Corre una historia por las aldeas, que ya forma parte de la memoria marina, sobre un kuna marinero y aventurero que un día, por los años ‘40, se embarcó en un carguero holandés. Cada tanto enviaba noticias desde Filipinas o Madagascar, de Mali o de Chipre. El dule errante. Nunca volvió a la Comarca para contar sus viajes y sus aventuras. Pero seguro que les contó a sus nuevos amigos – los dogones de Mali, o los tuaregs del Sahara, o los marineros del puerto de Rotterdam – historias de la aldea donde creció y de la “Casa Grande”, la Omaketnega, donde nunca lo olvidaron. Nadie sabe si todavía vive o si está “sembrado” en algún cementerio de Rotterdam, o en alguna aldea costera en Malasia. O si, como en el poema de Neruda, “una noche se acostó con la muerte en el lecho del mar…”

(Jorge) Fíjate que no conocí personalmente a Alexander Skutch, Cebaldo. Pero hice el intento. Esperaba que asistiese a un congreso mundial de conservación de la naturaleza que se celebró en Costa Rica a finales de los ´80, al cual pude ir. Pensaba pues que alguien como él tenía que estar presente en un evento así. Al no verlo llegar, ya al segundo día, pregunté a un colega local. “No, don Alexander no participa en estas cosas” me contestó. Creo que fue una de las mayores lecciones que he recibido del enmontañado.

(Cebaldo) Y son,  muchas veces, los viajes y el ir a vivir a otras tierras, terapias para curas íntimas. Así cuentan de Bruce Chatwin, el escritor inglés de viajes y viajero él mismo. Chatwin justificaba sus escapadas al desierto con el argumento de que como trabajaba duro en la galería de arte que tenía en Londres, labor que le exigía una gran atención a los detalles, a los pormenores y que lo que lo dejaba medio ciego, precisaba de “largos horizontes” para volver a sentirse más libre y regenerar su visión: ¡Una terapia pues!

¿O será que viajamos para encontrarnos con nosotros mismos? Quizás, como dice Javier Moro, “los viajes son una metáfora, una réplica terrenal del único viaje que de verdad importa: el viaje interior.”

(Jorge) ¿Dónde andará ahora que se murió, Skutch, el ornitólogo-filosofo?

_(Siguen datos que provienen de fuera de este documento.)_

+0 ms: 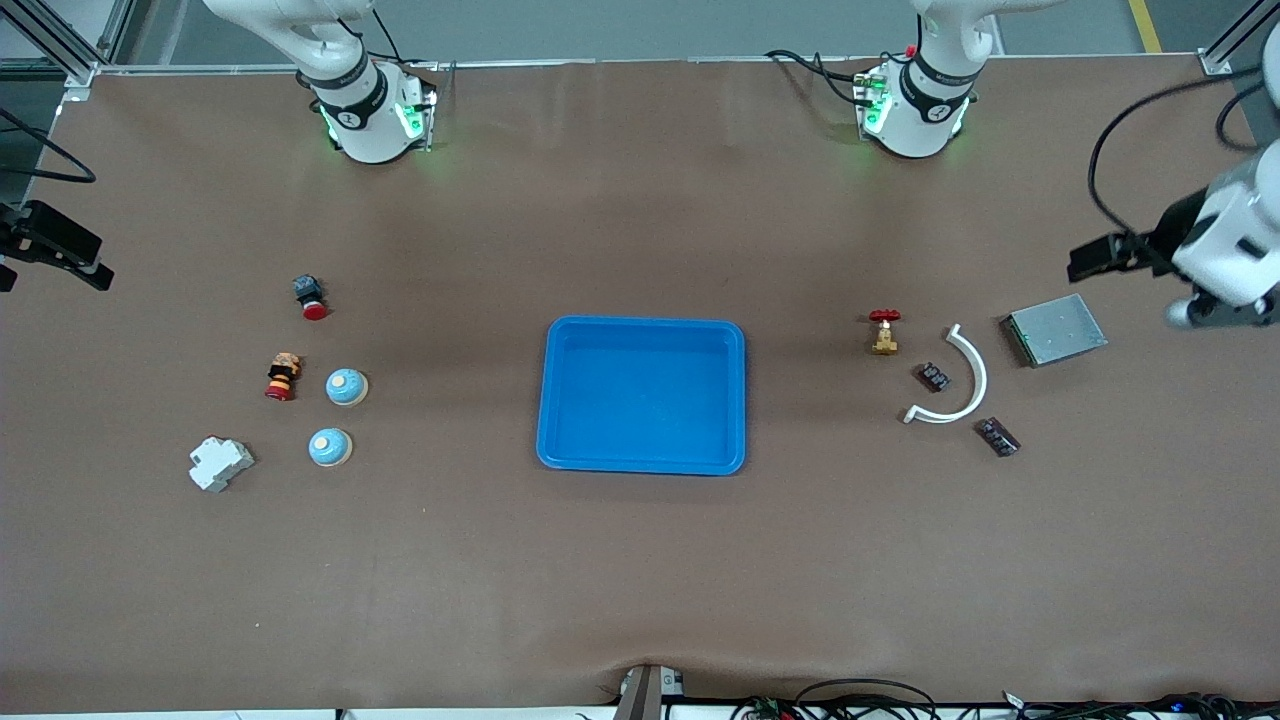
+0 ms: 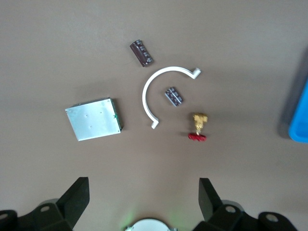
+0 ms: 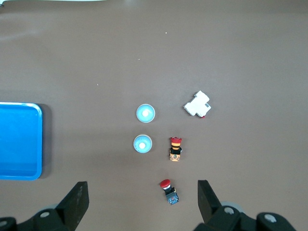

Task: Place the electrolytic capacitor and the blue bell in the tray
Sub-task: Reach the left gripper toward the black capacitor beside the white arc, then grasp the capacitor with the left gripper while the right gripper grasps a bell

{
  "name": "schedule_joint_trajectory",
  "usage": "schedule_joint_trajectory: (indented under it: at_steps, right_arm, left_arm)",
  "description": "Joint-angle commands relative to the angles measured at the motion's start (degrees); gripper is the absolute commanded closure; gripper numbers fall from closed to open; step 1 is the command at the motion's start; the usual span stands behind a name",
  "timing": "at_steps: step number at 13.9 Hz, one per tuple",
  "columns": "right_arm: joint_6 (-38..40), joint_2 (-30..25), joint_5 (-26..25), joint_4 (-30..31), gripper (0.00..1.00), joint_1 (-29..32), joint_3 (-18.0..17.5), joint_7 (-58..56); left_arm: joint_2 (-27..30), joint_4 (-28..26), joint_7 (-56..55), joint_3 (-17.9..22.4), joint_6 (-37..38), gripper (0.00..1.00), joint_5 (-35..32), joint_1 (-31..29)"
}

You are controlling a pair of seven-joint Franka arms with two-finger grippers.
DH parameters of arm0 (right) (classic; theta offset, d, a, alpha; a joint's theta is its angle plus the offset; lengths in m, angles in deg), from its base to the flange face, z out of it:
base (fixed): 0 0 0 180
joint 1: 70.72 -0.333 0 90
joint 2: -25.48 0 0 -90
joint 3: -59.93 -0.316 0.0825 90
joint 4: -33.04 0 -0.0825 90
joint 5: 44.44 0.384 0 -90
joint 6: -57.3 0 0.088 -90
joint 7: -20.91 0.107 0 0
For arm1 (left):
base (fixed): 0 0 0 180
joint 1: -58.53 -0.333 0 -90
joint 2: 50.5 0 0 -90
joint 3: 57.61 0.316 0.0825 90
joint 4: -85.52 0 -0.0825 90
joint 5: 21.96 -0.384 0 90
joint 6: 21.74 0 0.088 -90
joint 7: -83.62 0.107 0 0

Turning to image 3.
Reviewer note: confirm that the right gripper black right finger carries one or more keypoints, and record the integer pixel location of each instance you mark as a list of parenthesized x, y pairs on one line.
[(209, 204)]

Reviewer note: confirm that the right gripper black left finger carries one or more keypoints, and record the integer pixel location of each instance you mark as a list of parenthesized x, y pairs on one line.
[(72, 204)]

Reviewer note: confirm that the blue dome call bell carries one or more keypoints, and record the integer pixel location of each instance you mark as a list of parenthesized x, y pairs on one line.
[(145, 113), (142, 144)]

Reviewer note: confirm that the blue plastic tray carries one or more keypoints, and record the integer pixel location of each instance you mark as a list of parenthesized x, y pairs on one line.
[(19, 144)]

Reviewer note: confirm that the red push button black base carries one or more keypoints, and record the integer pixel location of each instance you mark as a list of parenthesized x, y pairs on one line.
[(169, 192)]

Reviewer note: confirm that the red emergency stop orange base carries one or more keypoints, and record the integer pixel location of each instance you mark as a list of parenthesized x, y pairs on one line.
[(175, 149)]

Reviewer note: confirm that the white circuit breaker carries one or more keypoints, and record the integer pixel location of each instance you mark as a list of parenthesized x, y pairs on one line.
[(197, 106)]

Quién sabe: en otra montaña de algún otro planeta, en una playa estelar poco visitada... “Una criatura puede contribuir a la riqueza total del Cosmos con solo disfrutar de su vida; o contribuyendo al gozo de otros” … es otra cita textual de “El Ascenso de la Vida.” Este legado suyo, preciso y condensado, me parece genial. ¿No te parece que incluso sublime, hermano? Me he preguntado en qué momento habrá sentipensado y transcrito esta reflexión. ¿En la terraza de su casa en la montaña y al amanecer? ¿En una noche de luna llena aullando con los coyotes (que en esos años ya había llegado a Costa Rica y hoy se distribuyen hasta el Darién)?...  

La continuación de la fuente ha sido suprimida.